Family caregivers play a central role in providing care, therapy and social support, particularly in the case of lifelong disability due to acquired neurological damage [16]. According to recent international Studies, the effects of neurological damage are according to recent international studies, the psychosocial effects of neurological damage have already been described for patients [12, 17] and for family caregivers of affected persons [18]. Studies also explore the dynamics between patients and therapists, as well as the relationships formed in patient-therapist interactions [12, 19] . However, given the importance of biopsychosocial aspects in therapy and the close interactions affecting the well-being of patients and their relatives, there is a lack of studies on the influence of health professionals on the dyadic relationship between patients and relatives in different phases of rehabilitation.
Our study addresses the following questions:
1) What influence on the dyadic relationship do affected persons and their life partners attribute to the professional caregivers?
2) How does the dyadic relationship between persons with acquired central nervous chronic impairment and their significant others change over time and what does it mean for the therapeutic process?
3) How do relationships and relationship aspects influence the rehabilitation process?
Furthermore, we discuss how professional caregivers should react to the different constellations in the rehabilitation process to enable the best possible quality of life from the perspective of the person affected and their life partner.
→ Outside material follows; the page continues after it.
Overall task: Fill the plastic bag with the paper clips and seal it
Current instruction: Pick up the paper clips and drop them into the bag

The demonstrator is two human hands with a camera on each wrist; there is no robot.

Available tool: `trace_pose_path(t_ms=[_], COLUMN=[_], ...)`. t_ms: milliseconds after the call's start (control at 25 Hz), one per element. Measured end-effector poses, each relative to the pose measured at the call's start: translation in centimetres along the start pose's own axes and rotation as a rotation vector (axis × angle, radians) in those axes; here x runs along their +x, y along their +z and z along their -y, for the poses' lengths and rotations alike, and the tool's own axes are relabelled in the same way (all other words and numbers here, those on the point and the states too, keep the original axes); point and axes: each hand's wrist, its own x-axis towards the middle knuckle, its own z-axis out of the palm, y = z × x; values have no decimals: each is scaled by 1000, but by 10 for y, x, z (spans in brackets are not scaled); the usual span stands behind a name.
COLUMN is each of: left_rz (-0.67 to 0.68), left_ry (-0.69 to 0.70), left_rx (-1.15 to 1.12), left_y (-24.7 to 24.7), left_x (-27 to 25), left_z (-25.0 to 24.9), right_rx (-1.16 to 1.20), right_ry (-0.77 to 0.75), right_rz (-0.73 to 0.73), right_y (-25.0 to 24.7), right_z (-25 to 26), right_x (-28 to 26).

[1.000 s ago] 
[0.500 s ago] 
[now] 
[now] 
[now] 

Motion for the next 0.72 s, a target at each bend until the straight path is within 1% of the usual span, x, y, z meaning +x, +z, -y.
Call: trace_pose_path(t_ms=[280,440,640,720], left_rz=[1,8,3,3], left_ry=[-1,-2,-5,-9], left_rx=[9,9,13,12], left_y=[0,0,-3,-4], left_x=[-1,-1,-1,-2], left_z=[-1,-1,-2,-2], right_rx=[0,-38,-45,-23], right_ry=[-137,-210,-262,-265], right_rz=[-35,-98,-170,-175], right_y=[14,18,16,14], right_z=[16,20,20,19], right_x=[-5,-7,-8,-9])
Underpinning theories and theoretical approach
The theory of symbolic interactionism (SI) is based on the fundamental idea that actors influence each other within the framework of interaction processes and the resulting ongoing interpretations [20]. In relation to the object of study, this means that two people enter a relationship with each other based on a "self" resulting from their history of interaction. The "self" is called into question by the sudden injury that leads to a long-term need for help, is no longer connectable in the strongly changed interaction, and needs a challenging adaptation.
Building on the understanding of SI, Leslie Baxter's Relational Dialectics Theory (RDT) focuses on forming meaning between relationship partners [21]. The relationship between patient and caregiver is established in dialogue and is subject to continuous change. Examples of dialectics within the dyadic relationship are integration-separation, stability-change, or expression-non expression. According to the RDT, these dialectics are natural and unavoidable in any relationship, and they play a crucial role in shaping how individuals communicate and interact [22]. This is particularly relevant to understand the changes within the couple relationship of patient and relative overtime.
From a theoretical perspective, the study aims to increase the knowledge on the influence of changes in the couple relationship on the rehabilitation process and vice versa, and consequently on the quality of life of patients and caregivers. Different types of patient-caregiver dyads can be identified and empirically validated based on theoretical approaches. This approach makes it possible to link empirically identified types back to the theory of symbolic interactionism [20], and the RDT [21], to support them empirically or to change, refute or expand them. A major novelty of the study lies in the theoretical foundation of the reciprocal effects of relational changes in acquired central nervous damage in rehabilitative processes and in interaction with health professionals.
From a practical perspective, standardised types of dyads can be recognised, and various rehabilitative approaches can be postulated at the practice level on a social-psychological basis. This enables the enhancement of individual care for affected individuals, with a focus on improving their quality of life.